TO DO - Nothing should differ. Repeat every record as written.

[Opening RECORD EXCERPTS section]

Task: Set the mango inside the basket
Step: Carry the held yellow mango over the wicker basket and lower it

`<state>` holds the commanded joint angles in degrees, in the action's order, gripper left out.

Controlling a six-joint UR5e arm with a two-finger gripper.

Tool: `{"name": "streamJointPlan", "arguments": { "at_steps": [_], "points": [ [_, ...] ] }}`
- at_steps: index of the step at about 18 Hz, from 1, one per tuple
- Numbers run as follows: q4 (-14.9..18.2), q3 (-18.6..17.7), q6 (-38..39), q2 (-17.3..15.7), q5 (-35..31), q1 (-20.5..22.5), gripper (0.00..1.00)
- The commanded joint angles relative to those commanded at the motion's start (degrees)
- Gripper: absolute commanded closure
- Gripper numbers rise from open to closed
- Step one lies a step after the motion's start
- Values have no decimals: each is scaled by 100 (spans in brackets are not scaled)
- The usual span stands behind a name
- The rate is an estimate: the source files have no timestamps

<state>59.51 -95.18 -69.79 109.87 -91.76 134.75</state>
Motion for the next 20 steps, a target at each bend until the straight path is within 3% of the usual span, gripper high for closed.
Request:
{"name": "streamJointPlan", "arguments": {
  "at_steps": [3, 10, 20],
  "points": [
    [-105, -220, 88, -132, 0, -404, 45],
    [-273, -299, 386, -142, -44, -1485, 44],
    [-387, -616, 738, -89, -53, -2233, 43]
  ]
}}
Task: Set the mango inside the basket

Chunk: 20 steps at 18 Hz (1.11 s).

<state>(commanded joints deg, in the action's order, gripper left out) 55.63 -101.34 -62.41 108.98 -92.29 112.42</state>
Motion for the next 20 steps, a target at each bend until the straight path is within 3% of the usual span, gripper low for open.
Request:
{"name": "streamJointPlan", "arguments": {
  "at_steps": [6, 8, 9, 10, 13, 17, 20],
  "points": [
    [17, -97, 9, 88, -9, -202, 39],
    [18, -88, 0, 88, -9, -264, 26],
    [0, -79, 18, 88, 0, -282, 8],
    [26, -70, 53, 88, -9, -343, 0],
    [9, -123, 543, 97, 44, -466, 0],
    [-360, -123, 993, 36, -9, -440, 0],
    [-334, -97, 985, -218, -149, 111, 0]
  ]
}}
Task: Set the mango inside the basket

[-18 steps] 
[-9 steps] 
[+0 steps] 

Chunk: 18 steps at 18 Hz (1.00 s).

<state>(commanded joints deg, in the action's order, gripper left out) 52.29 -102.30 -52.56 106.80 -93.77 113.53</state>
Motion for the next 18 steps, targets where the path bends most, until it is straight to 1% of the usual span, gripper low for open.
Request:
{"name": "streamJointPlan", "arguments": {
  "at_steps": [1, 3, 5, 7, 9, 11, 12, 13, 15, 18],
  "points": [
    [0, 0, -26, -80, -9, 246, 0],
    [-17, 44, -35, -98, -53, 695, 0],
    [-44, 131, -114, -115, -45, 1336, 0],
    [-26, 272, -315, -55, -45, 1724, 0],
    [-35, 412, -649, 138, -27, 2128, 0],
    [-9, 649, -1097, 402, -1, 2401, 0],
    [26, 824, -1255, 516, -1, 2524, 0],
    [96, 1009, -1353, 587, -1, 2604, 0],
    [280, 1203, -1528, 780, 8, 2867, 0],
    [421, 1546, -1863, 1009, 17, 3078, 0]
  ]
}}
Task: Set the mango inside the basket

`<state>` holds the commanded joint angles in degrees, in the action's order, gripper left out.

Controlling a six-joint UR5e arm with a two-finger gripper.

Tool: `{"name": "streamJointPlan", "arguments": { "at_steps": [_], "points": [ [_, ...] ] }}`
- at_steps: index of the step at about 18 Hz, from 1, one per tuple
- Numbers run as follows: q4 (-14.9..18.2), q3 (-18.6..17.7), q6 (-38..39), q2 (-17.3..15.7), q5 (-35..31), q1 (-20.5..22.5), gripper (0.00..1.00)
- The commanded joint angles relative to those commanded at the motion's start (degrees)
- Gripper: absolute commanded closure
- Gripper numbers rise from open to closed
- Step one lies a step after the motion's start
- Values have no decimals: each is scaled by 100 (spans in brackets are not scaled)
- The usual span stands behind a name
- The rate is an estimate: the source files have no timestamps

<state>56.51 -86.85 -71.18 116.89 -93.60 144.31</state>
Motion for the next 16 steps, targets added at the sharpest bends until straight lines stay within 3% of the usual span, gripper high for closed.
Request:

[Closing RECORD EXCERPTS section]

EXERCISE RESULT -
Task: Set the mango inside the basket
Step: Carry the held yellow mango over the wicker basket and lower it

`<state>` holds the commanded joint angles in degrees, in the action's order, gripper left out.

Controlling a six-joint UR5e arm with a two-finger gripper.

Tool: `{"name": "streamJointPlan", "arguments": { "at_steps": [_], "points": [ [_, ...] ] }}`
- at_steps: index of the step at about 18 Hz, from 1, one per tuple
- Numbers run as follows: q4 (-14.9..18.2), q3 (-18.6..17.7), q6 (-38..39), q2 (-17.3..15.7), q5 (-35..31), q1 (-20.5..22.5), gripper (0.00..1.00)
- The commanded joint angles relative to those commanded at the motion's start (degrees)
- Gripper: absolute commanded closure
- Gripper numbers rise from open to closed
- Step one lies a step after the motion's start
- Values have no decimals: each is scaled by 100 (spans in brackets are not scaled)
- The usual span stands behind a name
- The rate is an estimate: the source files have no timestamps

<state>59.51 -95.18 -69.79 109.87 -91.76 134.75</state>
Motion for the next 20 steps, a target at each bend until the straight path is within 3% of the usual span, gripper high for closed.
Request:
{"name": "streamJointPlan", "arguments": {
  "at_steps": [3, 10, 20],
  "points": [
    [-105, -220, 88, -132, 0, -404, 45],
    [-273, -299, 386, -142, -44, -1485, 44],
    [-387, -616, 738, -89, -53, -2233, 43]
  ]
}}
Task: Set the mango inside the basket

Chunk: 20 steps at 18 Hz (1.11 s).

<state>(commanded joints deg, in the action's order, gripper left out) 55.63 -101.34 -62.41 108.98 -92.29 112.42</state>
Motion for the next 20 steps, a target at each bend until the straight path is within 3% of the usual span, gripper low for open.
Request:
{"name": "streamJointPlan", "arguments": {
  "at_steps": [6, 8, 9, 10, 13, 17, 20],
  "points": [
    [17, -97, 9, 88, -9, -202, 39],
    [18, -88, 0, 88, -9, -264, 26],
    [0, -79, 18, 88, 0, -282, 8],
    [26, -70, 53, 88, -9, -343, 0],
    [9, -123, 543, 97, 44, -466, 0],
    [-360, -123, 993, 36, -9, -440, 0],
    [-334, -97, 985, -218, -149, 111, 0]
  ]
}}
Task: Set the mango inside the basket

[-18 steps] 
[-9 steps] 
[+0 steps] 

Chunk: 18 steps at 18 Hz (1.00 s).

<state>(commanded joints deg, in the action's order, gripper left out) 52.29 -102.30 -52.56 106.80 -93.77 113.53</state>
Motion for the next 18 steps, targets where the path bends most, until it is straight to 1% of the usual span, gripper low for open.
Request:
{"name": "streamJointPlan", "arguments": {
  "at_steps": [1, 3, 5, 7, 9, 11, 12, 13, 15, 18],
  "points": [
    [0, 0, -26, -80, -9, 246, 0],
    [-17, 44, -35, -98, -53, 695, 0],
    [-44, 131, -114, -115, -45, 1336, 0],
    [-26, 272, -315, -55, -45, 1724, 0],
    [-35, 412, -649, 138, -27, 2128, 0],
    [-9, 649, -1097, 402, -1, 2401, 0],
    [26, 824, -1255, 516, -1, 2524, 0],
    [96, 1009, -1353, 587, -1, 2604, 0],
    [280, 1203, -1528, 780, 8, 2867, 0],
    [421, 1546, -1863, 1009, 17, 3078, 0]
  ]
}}
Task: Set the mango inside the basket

`<state>` holds the commanded joint angles in degrees, in the action's order, gripper left out.

Controlling a six-joint UR5e arm with a two-finger gripper.

Tool: `{"name": "streamJointPlan", "arguments": { "at_steps": [_], "points": [ [_, ...] ] }}`
- at_steps: index of the step at about 18 Hz, from 1, one per tuple
- Numbers run as follows: q4 (-14.9..18.2), q3 (-18.6..17.7), q6 (-38..39), q2 (-17.3..15.7), q5 (-35..31), q1 (-20.5..22.5), gripper (0.00..1.00)
- The commanded joint angles relative to those commanded at the motion's start (degrees)
- Gripper: absolute commanded closure
- Gripper numbers rise from open to closed
- Step one lies a step after the motion's start
- Values have no decimals: each is scaled by 100 (spans in brackets are not scaled)
- The usual span stands behind a name
- The rate is an estimate: the source files have no timestamps

<state>56.51 -86.85 -71.18 116.89 -93.60 144.31</state>
Motion for the next 16 steps, targets added at the sharpest bends until straight lines stay within 3% of the usual span, gripper high for closed.
Request:

The exercise has been answered in full.